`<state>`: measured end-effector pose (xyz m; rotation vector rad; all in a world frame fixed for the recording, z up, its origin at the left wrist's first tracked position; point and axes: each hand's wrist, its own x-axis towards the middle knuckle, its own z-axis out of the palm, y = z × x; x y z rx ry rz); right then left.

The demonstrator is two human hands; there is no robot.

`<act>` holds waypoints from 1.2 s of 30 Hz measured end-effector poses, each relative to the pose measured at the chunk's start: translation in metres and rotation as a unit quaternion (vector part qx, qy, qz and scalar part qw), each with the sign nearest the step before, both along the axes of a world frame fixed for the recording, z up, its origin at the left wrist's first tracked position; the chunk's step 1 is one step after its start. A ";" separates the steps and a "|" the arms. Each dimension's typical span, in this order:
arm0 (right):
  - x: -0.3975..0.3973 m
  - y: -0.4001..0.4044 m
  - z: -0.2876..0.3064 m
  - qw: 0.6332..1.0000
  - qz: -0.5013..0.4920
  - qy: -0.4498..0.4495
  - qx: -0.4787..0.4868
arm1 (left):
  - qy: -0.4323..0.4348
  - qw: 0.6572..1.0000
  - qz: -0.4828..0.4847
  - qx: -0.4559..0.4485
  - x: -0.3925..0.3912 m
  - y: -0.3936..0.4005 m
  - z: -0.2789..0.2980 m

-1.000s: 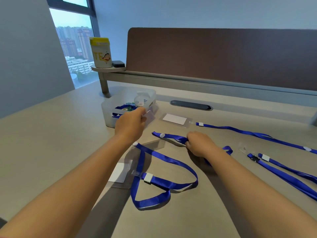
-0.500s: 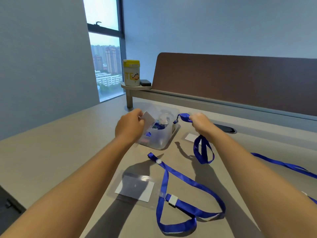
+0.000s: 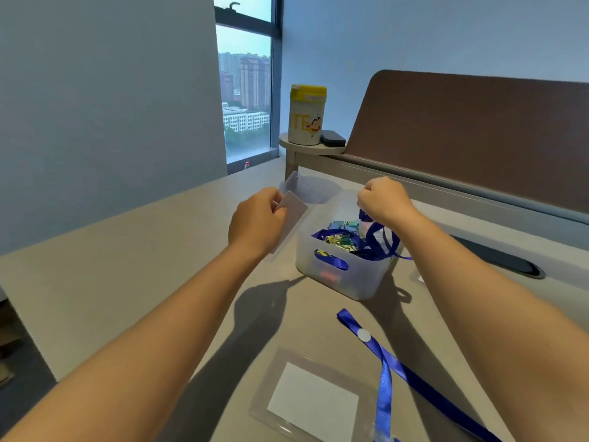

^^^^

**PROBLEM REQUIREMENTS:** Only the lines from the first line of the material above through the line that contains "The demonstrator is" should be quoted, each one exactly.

**WORKED SOLUTION:**
`<state>`: measured end-effector pose (xyz m; rotation vector rad; all in a world frame fixed for the recording, z up, its origin at the left wrist's first tracked position; point and axes: each hand's wrist, its own x-axis towards the middle knuckle, its own z-axis out of the palm, y = z × x; x y z rx ry rz); right then left.

The demonstrator is two human hands; there is no robot.

The exercise is done now.